On Sunday, Radical Women's Seattle branch joined with its national partners and the Freedom Socialist Party's Comrades of Color Caucus to celebrate Black History Month in an event called "Black Women Fire Up the Movement for Reproductive Justice."

With two 15-minute speeches by National Mobilization for Reproductive Justice organizer Irene Akingbade and Comrades of Color Caucus coordinator Kristina Lee, the event highlighted the interconnectedness of Black history and reproductive justice organizing.

Defining reproductive justice
To Akingbade, reproductive justice means more than vital access to abortion. It also means the end of disproportionately high pregnancy-related mortality for Black women, who have consistently died at three times the rate of white women, according to the CDC. It means the end of discrimination, like harmful medical racism. It means lifelong access to resources like healthcare, childcare, and education for Black mothers, fathers, and children.

"What I think gets left out, more often in mainstream conversations at least, is how [reproductive activism] is all connected to the ongoing history of this country attacking the bodily autonomy of women, Black people, Brown people, Indigenous people, Trans and Nonbinary people, people who are physically or mentally disabled, undocumented people, and other marginalized groups," she said.

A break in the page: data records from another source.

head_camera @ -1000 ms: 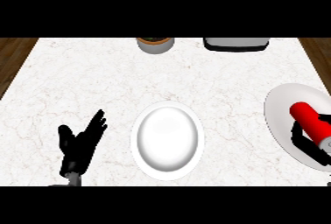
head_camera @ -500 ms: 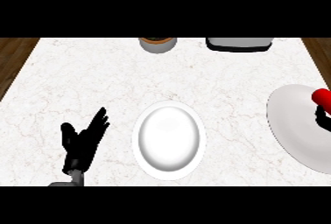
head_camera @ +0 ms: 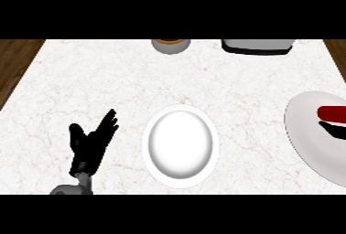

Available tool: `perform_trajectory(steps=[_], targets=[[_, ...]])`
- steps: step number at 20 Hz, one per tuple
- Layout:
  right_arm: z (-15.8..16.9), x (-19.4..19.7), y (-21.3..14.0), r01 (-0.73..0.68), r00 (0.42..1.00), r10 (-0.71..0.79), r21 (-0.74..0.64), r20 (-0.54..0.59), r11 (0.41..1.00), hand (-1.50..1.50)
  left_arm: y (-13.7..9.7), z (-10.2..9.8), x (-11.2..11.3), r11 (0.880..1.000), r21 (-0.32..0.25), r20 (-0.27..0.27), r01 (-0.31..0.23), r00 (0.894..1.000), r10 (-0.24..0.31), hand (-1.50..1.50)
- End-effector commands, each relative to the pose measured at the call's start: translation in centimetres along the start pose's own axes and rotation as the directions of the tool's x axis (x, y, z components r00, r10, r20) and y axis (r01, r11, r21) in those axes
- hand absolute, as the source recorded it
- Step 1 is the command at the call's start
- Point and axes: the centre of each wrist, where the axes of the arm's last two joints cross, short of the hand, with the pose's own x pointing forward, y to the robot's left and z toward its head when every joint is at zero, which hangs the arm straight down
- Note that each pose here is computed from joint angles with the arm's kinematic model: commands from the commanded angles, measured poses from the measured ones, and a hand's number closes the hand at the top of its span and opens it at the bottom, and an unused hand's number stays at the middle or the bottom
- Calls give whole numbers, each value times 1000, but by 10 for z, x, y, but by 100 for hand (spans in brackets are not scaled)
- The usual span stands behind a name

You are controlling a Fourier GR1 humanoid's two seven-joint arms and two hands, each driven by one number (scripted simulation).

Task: Pick the can from the plate and place it in the plate

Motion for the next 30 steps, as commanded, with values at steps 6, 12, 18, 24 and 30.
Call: perform_trajectory(steps=[6,12,18,24,30], targets=[[-12,0,6,353,930,-343,-61,131,934,-150,15,-4,17,1000,15,7,-16,1000,16,0],[-2,-43,-45,455,889,-445,-107,106,884,-150,16,15,-8,1000,16,-1,-20,1000,20,0],[16,-69,-70,568,819,-571,59,54,821,-150,-5,5,-10,1000,24,-13,-14,1000,14,0],[49,-104,-100,547,823,-565,181,60,817,-150,16,10,-8,999,48,-10,2,1000,-1,0],[88,-134,-144,456,873,-481,218,76,863,-150,37,19,-17,998,58,-17,-15,1000,16,0]])
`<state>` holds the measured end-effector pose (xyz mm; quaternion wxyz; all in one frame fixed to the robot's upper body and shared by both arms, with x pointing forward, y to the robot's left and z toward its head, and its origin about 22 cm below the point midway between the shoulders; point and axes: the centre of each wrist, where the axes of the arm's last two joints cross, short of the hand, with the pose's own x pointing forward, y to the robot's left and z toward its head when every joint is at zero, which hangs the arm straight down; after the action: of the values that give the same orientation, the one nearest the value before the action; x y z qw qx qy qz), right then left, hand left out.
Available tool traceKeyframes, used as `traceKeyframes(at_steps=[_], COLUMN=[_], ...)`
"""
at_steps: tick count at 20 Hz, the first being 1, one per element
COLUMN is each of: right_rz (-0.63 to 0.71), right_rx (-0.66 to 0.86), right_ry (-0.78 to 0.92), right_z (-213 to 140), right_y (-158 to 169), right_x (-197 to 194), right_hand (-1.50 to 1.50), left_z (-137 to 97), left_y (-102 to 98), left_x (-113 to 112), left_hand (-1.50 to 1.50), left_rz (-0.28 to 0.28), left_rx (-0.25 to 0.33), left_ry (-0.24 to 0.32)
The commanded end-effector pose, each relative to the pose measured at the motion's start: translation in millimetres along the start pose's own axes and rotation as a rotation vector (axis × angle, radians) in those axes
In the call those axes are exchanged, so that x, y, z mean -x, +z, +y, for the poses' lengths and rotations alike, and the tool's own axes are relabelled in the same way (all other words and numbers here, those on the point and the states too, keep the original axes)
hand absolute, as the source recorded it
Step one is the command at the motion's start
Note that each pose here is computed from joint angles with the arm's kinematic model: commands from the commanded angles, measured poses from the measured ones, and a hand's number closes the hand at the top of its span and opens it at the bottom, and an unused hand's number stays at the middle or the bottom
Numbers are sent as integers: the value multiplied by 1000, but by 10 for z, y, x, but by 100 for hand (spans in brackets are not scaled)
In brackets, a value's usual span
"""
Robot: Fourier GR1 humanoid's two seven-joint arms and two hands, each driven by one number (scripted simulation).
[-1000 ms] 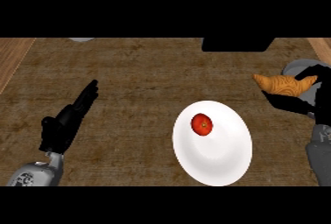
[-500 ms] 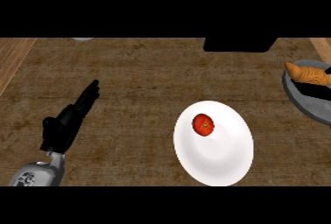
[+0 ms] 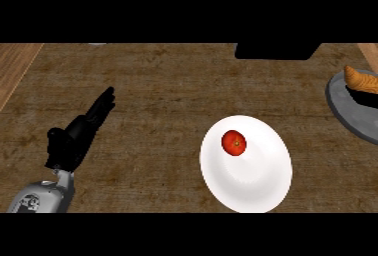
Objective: Pick the croissant from the plate and place it in the pan
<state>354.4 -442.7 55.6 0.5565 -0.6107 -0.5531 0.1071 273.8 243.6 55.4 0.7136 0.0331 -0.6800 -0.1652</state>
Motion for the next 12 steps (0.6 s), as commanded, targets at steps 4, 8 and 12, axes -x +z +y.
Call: traceKeyframes(at_steps=[4,8,12], right_rz=[2,292,249], right_rx=[21,-226,-223], right_ry=[14,85,-40], right_z=[-207,-149,-178], right_y=[-162,-109,-89], right_x=[285,362,440], right_hand=[150,-150,-150], left_z=[138,-64,-42], left_y=[-74,-21,-82], left_x=[-26,-56,-83], left_hand=[0,0,0], left_rz=[-1,-15,-30], left_rx=[16,33,19], left_ry=[-9,-13,-2])
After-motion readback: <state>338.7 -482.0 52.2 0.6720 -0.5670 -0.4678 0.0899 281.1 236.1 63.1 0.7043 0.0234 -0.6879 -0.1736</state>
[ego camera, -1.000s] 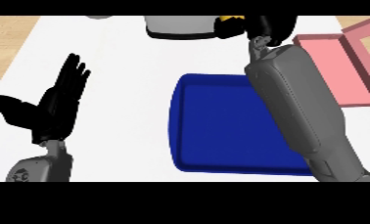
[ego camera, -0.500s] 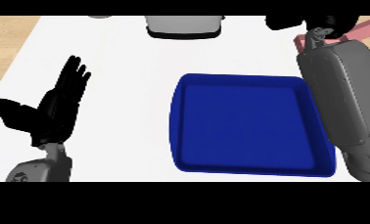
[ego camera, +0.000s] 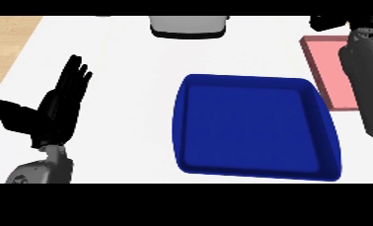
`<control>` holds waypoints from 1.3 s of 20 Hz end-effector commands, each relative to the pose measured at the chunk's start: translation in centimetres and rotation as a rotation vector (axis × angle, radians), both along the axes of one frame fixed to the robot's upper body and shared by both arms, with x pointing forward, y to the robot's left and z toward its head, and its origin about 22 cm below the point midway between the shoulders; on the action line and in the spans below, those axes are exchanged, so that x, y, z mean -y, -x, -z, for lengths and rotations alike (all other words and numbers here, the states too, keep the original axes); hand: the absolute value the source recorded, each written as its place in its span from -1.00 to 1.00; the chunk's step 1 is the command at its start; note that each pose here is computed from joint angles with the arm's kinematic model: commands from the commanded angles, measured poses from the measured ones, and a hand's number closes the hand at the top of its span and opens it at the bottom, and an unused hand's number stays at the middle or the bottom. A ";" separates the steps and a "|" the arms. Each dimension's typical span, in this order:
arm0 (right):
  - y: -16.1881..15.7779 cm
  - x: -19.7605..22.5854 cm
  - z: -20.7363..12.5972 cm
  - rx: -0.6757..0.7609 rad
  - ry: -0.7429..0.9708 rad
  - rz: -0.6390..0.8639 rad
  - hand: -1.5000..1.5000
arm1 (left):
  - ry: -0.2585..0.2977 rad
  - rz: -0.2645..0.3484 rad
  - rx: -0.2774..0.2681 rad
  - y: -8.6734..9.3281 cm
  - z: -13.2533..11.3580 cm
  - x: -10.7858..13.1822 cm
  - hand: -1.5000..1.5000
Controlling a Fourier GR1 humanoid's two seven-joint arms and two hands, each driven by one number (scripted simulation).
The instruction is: Pick the lemon from the tray and place it in the cardboard box
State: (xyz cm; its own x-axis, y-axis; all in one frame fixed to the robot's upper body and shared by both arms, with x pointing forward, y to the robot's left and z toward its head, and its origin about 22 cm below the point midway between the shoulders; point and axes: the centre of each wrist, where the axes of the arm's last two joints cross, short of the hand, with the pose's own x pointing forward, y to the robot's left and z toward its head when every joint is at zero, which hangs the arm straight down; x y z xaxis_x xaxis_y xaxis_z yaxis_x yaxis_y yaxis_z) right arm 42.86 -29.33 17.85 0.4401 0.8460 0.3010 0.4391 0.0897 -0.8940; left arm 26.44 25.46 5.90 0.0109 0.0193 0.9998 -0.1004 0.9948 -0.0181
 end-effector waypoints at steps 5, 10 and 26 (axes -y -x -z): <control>0.2 6.1 4.5 -0.338 0.082 0.074 1.00 | -0.004 0.016 0.003 -0.7 -0.1 0.2 0.00; 0.6 8.6 6.1 -0.552 -0.037 0.083 -1.00 | 0.014 0.024 0.001 -0.2 -0.4 0.3 0.00; 0.6 9.9 3.2 0.302 -0.341 -0.095 -1.00 | 0.011 0.011 -0.019 -0.1 0.4 0.3 0.00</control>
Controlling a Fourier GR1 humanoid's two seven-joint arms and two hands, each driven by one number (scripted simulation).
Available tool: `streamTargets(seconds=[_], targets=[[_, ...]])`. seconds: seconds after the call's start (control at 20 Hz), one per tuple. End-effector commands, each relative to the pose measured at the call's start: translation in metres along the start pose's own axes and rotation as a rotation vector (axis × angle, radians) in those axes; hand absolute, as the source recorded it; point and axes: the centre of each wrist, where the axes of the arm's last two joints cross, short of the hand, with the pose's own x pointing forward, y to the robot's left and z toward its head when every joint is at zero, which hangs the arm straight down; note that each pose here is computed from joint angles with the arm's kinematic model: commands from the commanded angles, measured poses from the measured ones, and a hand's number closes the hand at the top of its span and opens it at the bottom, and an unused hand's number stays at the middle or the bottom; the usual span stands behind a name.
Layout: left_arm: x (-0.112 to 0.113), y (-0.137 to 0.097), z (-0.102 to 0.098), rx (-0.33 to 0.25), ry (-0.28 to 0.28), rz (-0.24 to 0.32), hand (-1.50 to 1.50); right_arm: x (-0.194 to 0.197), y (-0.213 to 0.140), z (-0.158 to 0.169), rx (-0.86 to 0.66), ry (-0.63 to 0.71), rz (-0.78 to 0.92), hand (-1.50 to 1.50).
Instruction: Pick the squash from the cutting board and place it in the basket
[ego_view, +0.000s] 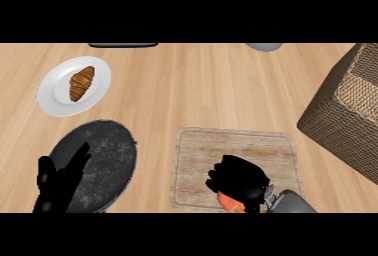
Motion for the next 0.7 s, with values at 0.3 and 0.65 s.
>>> streamTargets(seconds=[0.3,0.65], targets=[[-0.027,0.014,0.022,0.114,0.078,0.064,0.0,-0.033,0.061,0.198,-0.045,0.067,-0.023,1.5],[-0.022,0.017,0.028,0.122,0.047,0.068,0.0,-0.015,0.086,0.226,-0.426,-0.009,-0.627,1.5]])
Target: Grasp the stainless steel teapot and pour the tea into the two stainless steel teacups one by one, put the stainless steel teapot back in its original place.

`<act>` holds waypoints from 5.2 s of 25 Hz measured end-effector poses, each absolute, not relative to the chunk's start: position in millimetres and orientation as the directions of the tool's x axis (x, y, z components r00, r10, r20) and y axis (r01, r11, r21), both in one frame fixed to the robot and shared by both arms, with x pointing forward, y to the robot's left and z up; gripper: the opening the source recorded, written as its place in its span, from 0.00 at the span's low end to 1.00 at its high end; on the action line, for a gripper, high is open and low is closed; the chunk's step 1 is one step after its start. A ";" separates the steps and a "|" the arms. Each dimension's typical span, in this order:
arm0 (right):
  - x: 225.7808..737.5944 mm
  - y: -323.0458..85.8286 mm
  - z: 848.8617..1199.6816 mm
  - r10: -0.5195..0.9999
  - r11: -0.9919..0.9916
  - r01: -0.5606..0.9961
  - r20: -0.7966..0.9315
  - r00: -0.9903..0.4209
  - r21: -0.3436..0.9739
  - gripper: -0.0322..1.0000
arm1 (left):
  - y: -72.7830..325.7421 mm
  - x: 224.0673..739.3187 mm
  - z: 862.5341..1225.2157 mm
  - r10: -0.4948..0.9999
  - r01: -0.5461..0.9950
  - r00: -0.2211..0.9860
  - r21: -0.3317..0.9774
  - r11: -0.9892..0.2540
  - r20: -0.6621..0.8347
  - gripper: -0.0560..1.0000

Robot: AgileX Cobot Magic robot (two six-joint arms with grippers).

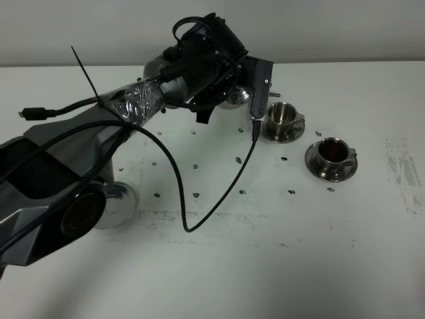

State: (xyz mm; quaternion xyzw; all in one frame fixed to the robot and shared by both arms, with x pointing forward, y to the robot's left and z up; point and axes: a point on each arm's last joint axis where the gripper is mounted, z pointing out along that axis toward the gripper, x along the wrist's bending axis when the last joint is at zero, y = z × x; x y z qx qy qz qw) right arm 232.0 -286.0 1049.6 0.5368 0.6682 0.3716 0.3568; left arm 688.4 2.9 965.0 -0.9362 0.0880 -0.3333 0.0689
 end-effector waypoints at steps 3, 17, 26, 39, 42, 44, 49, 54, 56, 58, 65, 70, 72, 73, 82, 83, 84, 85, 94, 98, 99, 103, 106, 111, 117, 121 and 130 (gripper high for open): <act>232.0 -286.0 1049.6 0.983 0.148 0.452 -0.078 -0.169 0.880 0.44 | -2.5 686.7 957.3 -0.223 -0.120 0.758 -0.206 -0.971 0.613 0.23; 232.0 -286.0 1049.6 0.983 0.148 0.452 -0.078 -0.169 0.880 0.44 | -17.7 680.2 945.7 -0.278 -0.114 0.715 -0.285 -0.952 0.641 0.23; 232.0 -286.0 1049.6 0.983 0.148 0.452 -0.078 -0.169 0.880 0.44 | -25.4 677.1 944.0 -0.316 -0.114 0.676 -0.329 -0.937 0.665 0.23; 232.0 -286.0 1049.6 0.983 0.148 0.452 -0.078 -0.169 0.880 0.44 | -25.6 678.6 948.4 -0.360 -0.109 0.635 -0.381 -0.918 0.684 0.23; 232.0 -286.0 1049.6 0.983 0.148 0.452 -0.078 -0.169 0.880 0.44 | -28.1 676.8 948.4 -0.363 -0.115 0.632 -0.381 -0.917 0.684 0.23; 232.0 -286.0 1049.6 0.983 0.148 0.452 -0.078 -0.169 0.880 0.44 | -28.3 676.9 948.5 -0.365 -0.117 0.631 -0.381 -0.917 0.684 0.23; 232.0 -286.0 1049.6 0.983 0.148 0.452 -0.078 -0.169 0.880 0.44 | -27.7 677.8 949.8 -0.379 -0.116 0.619 -0.398 -0.910 0.687 0.23; 232.0 -286.0 1049.6 0.983 0.148 0.452 -0.078 -0.169 0.880 0.44 | -27.2 678.7 951.1 -0.393 -0.114 0.607 -0.414 -0.903 0.691 0.23; 232.0 -286.0 1049.6 0.983 0.148 0.452 -0.078 -0.169 0.880 0.44 | -27.3 678.8 951.3 -0.403 -0.120 0.604 -0.421 -0.899 0.688 0.23; 232.0 -286.0 1049.6 0.983 0.148 0.452 -0.078 -0.169 0.880 0.44 | -27.2 679.0 951.5 -0.414 -0.126 0.600 -0.430 -0.894 0.684 0.23; 232.0 -286.0 1049.6 0.983 0.148 0.452 -0.078 -0.169 0.880 0.44 | -27.7 679.2 951.7 -0.450 -0.152 0.591 -0.455 -0.877 0.670 0.23; 232.0 -286.0 1049.6 0.983 0.148 0.452 -0.078 -0.169 0.880 0.44 | -28.3 679.5 951.9 -0.481 -0.176 0.580 -0.476 -0.862 0.657 0.23; 232.0 -286.0 1049.6 0.983 0.148 0.452 -0.078 -0.169 0.880 0.44 | -28.5 679.7 952.2 -0.488 -0.180 0.575 -0.481 -0.858 0.656 0.23; 232.0 -286.0 1049.6 0.983 0.148 0.452 -0.078 -0.169 0.880 0.44 | -28.5 679.8 952.3 -0.491 -0.182 0.573 -0.483 -0.856 0.656 0.23; 232.0 -286.0 1049.6 0.983 0.147 0.452 -0.078 -0.169 0.880 0.44 | -29.2 681.1 953.9 -0.513 -0.189 0.550 -0.500 -0.845 0.659 0.23; 232.0 -286.0 1049.6 0.983 0.147 0.452 -0.078 -0.169 0.880 0.44 | -29.3 681.2 954.1 -0.516 -0.190 0.548 -0.502 -0.843 0.659 0.23; 232.0 -286.0 1049.6 0.983 0.147 0.452 -0.078 -0.169 0.880 0.44 | -29.3 681.2 954.2 -0.519 -0.192 0.547 -0.505 -0.841 0.657 0.23; 232.0 -286.0 1049.6 0.983 0.147 0.452 -0.078 -0.169 0.880 0.44 | -29.3 681.3 954.2 -0.523 -0.194 0.545 -0.509 -0.839 0.655 0.23; 232.0 -286.0 1049.6 0.983 0.147 0.452 -0.078 -0.169 0.880 0.44 | -29.8 681.5 954.5 -0.535 -0.204 0.538 -0.515 -0.833 0.652 0.23; 232.0 -286.0 1049.6 0.983 0.147 0.452 -0.078 -0.169 0.880 0.44 | -29.9 681.6 954.6 -0.546 -0.210 0.533 -0.524 -0.825 0.646 0.23; 232.0 -286.0 1049.6 0.983 0.147 0.452 -0.078 -0.169 0.880 0.44 | -29.9 681.7 954.6 -0.548 -0.212 0.532 -0.525 -0.824 0.645 0.23; 232.0 -286.0 1049.6 0.983 0.147 0.452 -0.078 -0.169 0.880 0.44 | -29.9 681.7 954.7 -0.551 -0.213 0.531 -0.528 -0.822 0.644 0.23; 232.0 -286.0 1049.6 0.983 0.147 0.452 -0.078 -0.169 0.880 0.44 | -29.9 681.7 954.7 -0.551 -0.213 0.530 -0.528 -0.822 0.644 0.23; 232.0 -286.0 1049.6 0.983 0.147 0.452 -0.078 -0.169 0.880 0.44 | -30.0 681.7 954.7 -0.551 -0.214 0.530 -0.527 -0.823 0.645 0.23; 232.0 -286.0 1049.6 0.983 0.147 0.452 -0.078 -0.169 0.880 0.44 | -30.6 680.8 953.2 -0.536 -0.218 0.544 -0.508 -0.833 0.645 0.23; 232.0 -286.0 1049.6 0.982 0.148 0.452 -0.079 -0.169 0.880 0.44 | -31.3 678.9 950.3 -0.509 -0.224 0.572 -0.474 -0.852 0.643 0.23; 232.0 -286.0 1049.6 0.982 0.148 0.452 -0.079 -0.169 0.880 0.44 | -21.1 679.4 953.3 -0.385 -0.199 0.672 -0.346 -0.917 0.633 0.23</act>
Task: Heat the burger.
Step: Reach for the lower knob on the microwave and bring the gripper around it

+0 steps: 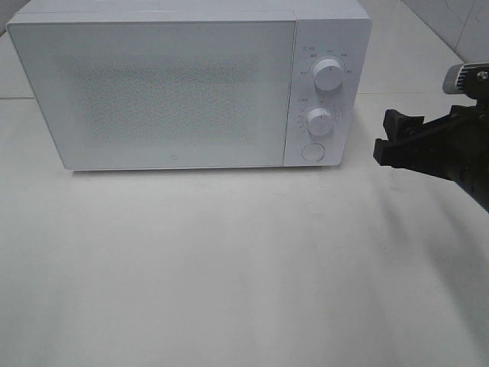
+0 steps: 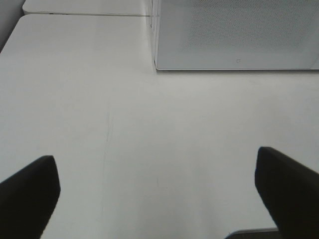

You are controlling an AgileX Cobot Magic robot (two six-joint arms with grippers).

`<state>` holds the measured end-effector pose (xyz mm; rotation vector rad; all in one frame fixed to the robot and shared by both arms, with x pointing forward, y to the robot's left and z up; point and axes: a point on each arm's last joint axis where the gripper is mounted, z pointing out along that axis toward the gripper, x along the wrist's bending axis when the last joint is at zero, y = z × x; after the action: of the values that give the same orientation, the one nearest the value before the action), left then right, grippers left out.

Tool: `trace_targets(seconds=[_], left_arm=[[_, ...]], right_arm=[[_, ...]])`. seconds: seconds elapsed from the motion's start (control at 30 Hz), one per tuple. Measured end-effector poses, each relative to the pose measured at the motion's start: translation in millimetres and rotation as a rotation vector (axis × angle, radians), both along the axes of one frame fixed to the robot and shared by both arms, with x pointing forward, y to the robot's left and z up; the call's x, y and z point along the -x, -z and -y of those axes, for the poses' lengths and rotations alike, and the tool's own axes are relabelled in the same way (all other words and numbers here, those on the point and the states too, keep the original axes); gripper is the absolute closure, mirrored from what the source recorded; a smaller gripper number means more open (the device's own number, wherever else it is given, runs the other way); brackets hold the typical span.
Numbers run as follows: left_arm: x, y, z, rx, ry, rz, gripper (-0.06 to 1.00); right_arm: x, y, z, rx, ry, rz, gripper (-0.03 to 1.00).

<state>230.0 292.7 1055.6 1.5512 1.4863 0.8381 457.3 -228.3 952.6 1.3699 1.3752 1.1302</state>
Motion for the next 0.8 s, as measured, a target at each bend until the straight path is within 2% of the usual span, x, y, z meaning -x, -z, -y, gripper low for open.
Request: trace_targets(seconds=[0.23, 0.4, 0.8], left_arm=[[0, 0, 0, -0.001, -0.001, 0.0, -0.04], [0, 0, 0, -0.001, -0.001, 0.0, -0.04], [0, 0, 0, -0.002, -0.001, 0.0, -0.04]], right_arm=[[4, 13, -18, 0.019, 0.029, 0.019, 0.22], [5, 23, -30, 0.021, 0.051, -0.005, 0.22], [-18, 29, -60, 0.006, 0.04, 0.005, 0.22]])
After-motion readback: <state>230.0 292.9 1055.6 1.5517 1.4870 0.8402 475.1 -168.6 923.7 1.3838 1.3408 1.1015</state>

Similar frameworks of reproductive justice were first seeded by women-of-color organizations in the 1990s, who did not agree with the "individualist" approach of the mainstream pro-choice movement. Akingbade's speech evoked the words of "Women of African Descent for Reproductive Justice," a group of Chicago women who, in 1994, first coined the term "reproductive justice" itself.

Their definition, a numbered list of rights that extend beyond abortion and into human rights, cites confounding variables of oppression that exacerbate Black women's circumstances, like lack of access to basic healthcare and reproductive education.

Bodily autonomy
This list of rights marked a major turning point for Black women activists and organizations, who cannot subscribe to the single-issue approach of pro-choice advocates, because their bodily autonomy is threatened on several fronts.

"For centuries, Black people have been denied the right to body autonomy," said Akingbade. "It is unsurprising then — with so much at stake and for so long — that Black people, specifically Black women both cis and Trans, and Black Trans men, across the diaspora, have been at the forefront of the fight for reproductive justice since the days of enslavement."

Akingbade also detailed the United States' checkered history with eugenics studies on women of color, which persists today, evidenced by the case of nearly 150 incarcerated women in California prisons who were sterilized without their consent from 2006 to 2010.

California, like more than half of all US states, previously hosted eugenics programs, in which people of color were targeted for forced sterilization experiments that "sought to prevent social ills by seeing that those who caused them were never born," according to an archival investigation by NPR.

In 2020, Dawn Wooten blew the whistle on the Georgia-based Immigration and Customs Enforcement (ICE) detention center where she worked as a nurse, exposing forced and coerced sterilization of women in ICE custody.

Injustices of this severity toward BIPOC women, Trans people, and other minority groups persist today, but are often uncovered or "shut out" by the mainstream reproductive justice movement, Akingbade said.

Meanwhile, abortion access remains a core component of female bodily autonomy, though constantly under intense attacks from policymakers and pro-life lawyers.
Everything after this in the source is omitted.